Val Venis' traditional pre-match speech was interrupted when his mic cut out, with Goldust's voice coming over the Tannoy saying, "Hello, Val. I told you he was coming back." Goldust instantly attacked Venis as he climbed in the ring, kneeing him in the face but Venis replied with an elbow into the running Goldust. The match fell out of the ring, with Venis being thrown into the crowd barrier and then into the steel steps. Upon reentering the ring, though, Goldust took the brunt of Venis' rage and was thrown back out and jumped on. A second aerial maneuver saw Venis clotheslined though and at this point Goldust began to dominate the match proper, using a variety of throws to floor Venis and attacking him on the ground. Venis managed to side step a running shoulder barge, leaving Goldust floored outside the ring, something Venis instantly focused on as he dragged Goldust's shoulder into the ring post and back inside the ring dropping his elbow onto the injured shoulder, applying a short-arm scissor submission. When referee Jimmy Korderas checked Goldust's free arm to see if he was unconscious, Goldust refused to give up and after finding his way back to his feet launched a limited assault but Venis continued to target the shoulder, dragging it over the top rope and using a Russian leg sweep variant which extended the arm and shoulder. Venis' attempts at a Money Shot were short lived though, as Goldust climbed the turnbuckle and pulled Venis over into a superplex, not quite managing a three count. The two exchanged sleeper holds and from this Goldust threw Venis into the corner, catching a bulldog on the staggering Venis. Terri Runnels tried to aid Venis by stepping onto the apron, shouting "you ruined my life" at her husband but Goldust ducked Venis' attempt at blindsiding him from behind and as the referee dispatched Terri, Goldust quickly struck Venis with Shattered Dreams to pin him.

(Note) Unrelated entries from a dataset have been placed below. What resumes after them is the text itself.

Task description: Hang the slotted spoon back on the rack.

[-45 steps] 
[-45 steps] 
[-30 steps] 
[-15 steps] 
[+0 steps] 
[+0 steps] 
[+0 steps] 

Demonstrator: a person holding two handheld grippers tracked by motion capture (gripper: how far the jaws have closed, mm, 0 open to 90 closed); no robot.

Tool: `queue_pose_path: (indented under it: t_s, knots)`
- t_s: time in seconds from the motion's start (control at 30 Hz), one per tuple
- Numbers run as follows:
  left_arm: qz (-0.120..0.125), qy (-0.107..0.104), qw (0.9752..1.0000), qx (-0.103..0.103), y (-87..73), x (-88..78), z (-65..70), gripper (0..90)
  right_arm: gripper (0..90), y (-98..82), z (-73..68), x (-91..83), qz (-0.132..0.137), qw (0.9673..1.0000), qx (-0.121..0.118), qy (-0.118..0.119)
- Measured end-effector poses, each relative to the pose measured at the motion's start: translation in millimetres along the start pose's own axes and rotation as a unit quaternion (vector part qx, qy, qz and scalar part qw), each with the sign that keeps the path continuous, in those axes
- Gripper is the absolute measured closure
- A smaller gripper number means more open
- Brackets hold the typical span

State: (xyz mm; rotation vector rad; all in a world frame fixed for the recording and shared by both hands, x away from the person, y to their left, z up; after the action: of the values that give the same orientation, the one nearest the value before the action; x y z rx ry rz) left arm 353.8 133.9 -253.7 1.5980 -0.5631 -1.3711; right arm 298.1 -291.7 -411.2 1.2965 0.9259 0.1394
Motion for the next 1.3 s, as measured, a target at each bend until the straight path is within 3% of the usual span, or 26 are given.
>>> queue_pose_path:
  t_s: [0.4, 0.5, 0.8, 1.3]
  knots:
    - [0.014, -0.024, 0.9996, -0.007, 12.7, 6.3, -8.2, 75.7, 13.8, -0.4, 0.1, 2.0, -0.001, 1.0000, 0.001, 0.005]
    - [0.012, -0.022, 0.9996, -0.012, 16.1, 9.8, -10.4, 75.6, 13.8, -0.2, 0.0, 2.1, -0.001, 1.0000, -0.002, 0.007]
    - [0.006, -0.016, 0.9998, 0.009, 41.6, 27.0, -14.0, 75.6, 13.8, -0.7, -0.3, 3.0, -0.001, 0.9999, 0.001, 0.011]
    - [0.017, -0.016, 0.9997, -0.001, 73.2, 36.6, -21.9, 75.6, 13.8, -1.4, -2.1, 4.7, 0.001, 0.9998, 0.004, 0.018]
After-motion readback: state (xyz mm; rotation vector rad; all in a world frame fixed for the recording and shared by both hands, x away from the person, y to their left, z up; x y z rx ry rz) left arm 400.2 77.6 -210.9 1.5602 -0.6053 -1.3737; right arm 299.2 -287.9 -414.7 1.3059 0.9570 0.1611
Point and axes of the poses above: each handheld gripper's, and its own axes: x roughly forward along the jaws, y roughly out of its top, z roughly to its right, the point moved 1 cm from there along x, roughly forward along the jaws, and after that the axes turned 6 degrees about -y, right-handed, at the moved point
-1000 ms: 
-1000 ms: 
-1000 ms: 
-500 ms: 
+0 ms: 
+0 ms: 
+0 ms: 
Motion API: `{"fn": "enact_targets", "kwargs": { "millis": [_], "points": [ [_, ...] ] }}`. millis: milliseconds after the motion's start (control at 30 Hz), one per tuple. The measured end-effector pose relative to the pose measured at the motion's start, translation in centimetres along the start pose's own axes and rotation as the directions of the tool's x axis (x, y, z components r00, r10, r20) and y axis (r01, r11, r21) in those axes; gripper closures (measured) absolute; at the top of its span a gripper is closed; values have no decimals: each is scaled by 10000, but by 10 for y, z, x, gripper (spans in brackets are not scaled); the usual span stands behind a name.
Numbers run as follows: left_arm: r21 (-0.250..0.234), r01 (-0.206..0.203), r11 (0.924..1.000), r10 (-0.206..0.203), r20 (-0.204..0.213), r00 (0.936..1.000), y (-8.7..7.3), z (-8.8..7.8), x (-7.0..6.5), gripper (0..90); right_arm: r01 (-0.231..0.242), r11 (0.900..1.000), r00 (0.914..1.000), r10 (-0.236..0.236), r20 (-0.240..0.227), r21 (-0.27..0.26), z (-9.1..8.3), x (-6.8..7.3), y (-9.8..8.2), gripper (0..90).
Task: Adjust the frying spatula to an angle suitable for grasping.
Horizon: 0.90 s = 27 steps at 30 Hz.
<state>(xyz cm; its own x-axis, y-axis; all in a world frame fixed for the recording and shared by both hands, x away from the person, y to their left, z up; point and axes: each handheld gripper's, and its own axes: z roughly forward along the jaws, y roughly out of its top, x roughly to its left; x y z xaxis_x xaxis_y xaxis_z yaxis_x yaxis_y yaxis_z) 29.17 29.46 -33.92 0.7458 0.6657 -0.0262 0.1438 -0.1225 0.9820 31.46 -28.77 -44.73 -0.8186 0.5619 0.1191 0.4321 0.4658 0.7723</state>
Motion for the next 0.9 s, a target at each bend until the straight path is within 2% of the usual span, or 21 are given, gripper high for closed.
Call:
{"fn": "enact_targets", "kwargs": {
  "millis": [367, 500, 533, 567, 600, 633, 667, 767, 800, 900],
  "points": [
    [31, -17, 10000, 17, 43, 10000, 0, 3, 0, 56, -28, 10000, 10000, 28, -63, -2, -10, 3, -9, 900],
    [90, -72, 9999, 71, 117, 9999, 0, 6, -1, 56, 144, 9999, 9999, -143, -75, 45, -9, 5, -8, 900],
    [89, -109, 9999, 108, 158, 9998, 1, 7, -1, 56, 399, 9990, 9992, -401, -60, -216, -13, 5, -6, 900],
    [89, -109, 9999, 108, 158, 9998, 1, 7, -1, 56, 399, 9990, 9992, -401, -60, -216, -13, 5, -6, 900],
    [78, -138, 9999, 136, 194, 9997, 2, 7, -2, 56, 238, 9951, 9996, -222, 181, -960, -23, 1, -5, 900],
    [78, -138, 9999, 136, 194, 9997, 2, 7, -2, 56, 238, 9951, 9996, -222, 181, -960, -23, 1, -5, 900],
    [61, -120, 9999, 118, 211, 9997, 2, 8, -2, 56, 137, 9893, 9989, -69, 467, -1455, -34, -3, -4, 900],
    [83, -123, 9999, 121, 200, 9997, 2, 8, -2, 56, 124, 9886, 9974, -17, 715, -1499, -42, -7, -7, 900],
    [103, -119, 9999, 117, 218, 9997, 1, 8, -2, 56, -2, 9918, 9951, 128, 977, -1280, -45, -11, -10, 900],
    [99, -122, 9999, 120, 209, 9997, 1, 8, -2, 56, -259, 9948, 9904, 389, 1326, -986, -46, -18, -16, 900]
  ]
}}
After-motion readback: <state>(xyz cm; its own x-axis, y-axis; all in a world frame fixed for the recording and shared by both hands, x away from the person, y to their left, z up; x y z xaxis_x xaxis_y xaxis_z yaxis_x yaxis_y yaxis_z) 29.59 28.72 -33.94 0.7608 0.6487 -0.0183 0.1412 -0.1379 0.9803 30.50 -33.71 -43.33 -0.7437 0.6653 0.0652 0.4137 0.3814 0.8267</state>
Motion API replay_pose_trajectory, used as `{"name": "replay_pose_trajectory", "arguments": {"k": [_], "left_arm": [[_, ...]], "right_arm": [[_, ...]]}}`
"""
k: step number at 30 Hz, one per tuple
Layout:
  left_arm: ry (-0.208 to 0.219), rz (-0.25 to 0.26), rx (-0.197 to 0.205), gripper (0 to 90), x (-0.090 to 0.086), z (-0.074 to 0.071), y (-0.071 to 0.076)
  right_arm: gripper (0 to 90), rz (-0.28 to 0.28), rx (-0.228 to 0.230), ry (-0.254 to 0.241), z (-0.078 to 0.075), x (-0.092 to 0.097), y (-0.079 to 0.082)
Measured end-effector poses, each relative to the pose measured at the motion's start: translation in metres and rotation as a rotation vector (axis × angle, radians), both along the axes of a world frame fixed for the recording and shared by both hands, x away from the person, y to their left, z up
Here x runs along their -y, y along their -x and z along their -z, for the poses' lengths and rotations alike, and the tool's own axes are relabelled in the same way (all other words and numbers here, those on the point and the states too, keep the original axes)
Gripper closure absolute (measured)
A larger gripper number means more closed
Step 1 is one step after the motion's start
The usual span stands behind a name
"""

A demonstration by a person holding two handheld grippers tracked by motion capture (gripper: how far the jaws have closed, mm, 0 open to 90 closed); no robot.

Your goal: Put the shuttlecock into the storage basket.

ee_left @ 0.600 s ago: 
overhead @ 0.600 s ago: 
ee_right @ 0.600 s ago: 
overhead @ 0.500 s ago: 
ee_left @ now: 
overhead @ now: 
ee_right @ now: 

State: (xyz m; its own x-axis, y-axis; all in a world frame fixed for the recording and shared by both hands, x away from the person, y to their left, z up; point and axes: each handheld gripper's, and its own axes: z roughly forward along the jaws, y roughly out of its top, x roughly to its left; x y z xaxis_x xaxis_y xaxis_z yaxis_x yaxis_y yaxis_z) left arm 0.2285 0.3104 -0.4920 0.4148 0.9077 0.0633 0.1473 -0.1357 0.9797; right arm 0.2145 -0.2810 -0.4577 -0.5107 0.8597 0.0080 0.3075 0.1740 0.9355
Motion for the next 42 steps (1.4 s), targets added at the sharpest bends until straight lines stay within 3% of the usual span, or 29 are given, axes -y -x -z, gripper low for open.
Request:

D'Lo Brown started his title defence by throwing X-Pac to the ground and boasting to the crowd. The two competitors had a styles clash, Brown opting for arm orientated attacks, with X-Pac utilizing his catalog of kicks, though neither took a notable advantage early on. X-Pac's short run of offense was countered when, in attempting a bronco buster, Brown stuck his foot out causing his opponent to unwittingly low blow himself. This allowed Brown to turn the match firmly in his favor, building momentum into a running powerbomb after which he made a cocky pin, lying backwards on X-Pac and thus not managing a three count. Brown then opted to lift X-Pac onto the turnbuckle and attempt a superplex, but was punched off the ropes and attacked with a flying crossbody, but rolled it into another failed pin attempt. X-Pac retained dominance, though, until he tried a seated senton into Brown's shoulders but was left hanging on the turnbuckle when Brown sidestepped it, almost taking out a cameraman. With a diving knee drop not enough to subdue X-Pac, Brown tried to make him tap out with a cloverleaf but another aerial attack caused him to fall foul of X-Pac's kicks, eventually bucking the bronco successfully. Despite this, and a punch from Chyna, the champion still managed to kick out and in the ensuing brawl, referee Mike Chioda was knocked out, at which point Mark Henry appeared to further his romances on Chyna while Brown used his belt to attack X-Pac but by the time Chioda was back in the ring, X-Pac kicked out. When Brown tried to further his attack with a leaping shoulder block, X-Pac caught him in the X Factor and won the belt via pinfall.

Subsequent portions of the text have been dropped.